▸ **Input data**

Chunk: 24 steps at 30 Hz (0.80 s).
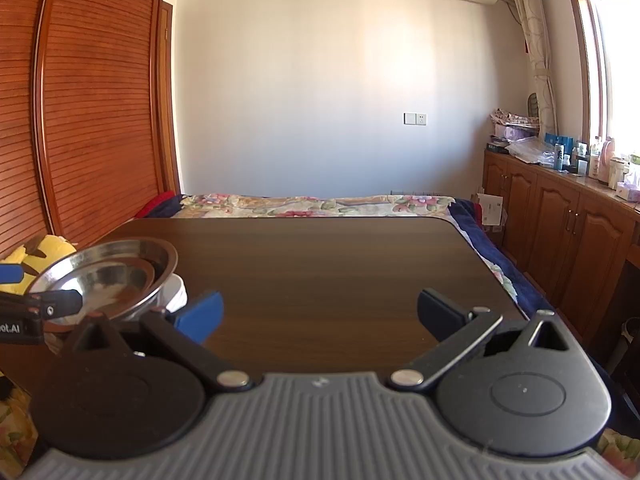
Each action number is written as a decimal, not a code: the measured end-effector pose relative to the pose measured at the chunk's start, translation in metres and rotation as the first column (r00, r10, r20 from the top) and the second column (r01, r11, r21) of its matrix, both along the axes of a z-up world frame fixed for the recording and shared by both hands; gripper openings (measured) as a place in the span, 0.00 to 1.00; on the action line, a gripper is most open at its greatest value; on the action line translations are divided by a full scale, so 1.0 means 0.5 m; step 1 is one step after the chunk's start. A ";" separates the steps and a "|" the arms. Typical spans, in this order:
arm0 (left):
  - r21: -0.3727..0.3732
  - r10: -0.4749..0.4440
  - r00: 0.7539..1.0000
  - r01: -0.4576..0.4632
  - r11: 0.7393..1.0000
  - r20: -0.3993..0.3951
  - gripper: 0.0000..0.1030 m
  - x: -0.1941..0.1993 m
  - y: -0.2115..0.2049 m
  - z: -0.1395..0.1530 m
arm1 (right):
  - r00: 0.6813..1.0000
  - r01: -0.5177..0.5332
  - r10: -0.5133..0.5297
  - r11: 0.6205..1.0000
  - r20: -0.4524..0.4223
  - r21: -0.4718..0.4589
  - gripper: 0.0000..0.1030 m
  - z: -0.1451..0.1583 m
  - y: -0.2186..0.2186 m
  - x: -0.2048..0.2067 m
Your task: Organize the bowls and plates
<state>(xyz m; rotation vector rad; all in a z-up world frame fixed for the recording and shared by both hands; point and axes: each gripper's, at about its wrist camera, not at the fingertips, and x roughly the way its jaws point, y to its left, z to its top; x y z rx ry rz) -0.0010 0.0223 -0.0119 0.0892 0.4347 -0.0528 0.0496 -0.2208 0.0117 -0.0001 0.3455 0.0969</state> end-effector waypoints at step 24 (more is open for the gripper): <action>0.001 0.000 1.000 0.000 1.000 0.001 0.99 0.000 -0.001 0.002 | 1.000 0.002 -0.002 1.000 0.001 0.002 1.00 0.002 -0.005 -0.001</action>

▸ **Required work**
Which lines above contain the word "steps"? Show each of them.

▸ **Solved problem**
Chunk: 24 steps at 30 Hz (0.80 s).
Each action number is written as a decimal, not a code: the measured end-effector pose relative to the pose measured at the chunk's start, translation in metres and rotation as the first column (r00, r10, r20 from the top) and the second column (r01, r11, r21) of its matrix, both along the axes of a z-up world frame fixed for the recording and shared by both hands; gripper openings (measured) as a place in the span, 0.00 to 1.00; on the action line, a gripper is most open at its greatest value; on the action line translations are divided by a full scale, so 1.0 means 0.5 m; step 1 is one step after the chunk's start. A ";" separates the steps and a "|" the arms. Typical spans, in this order:

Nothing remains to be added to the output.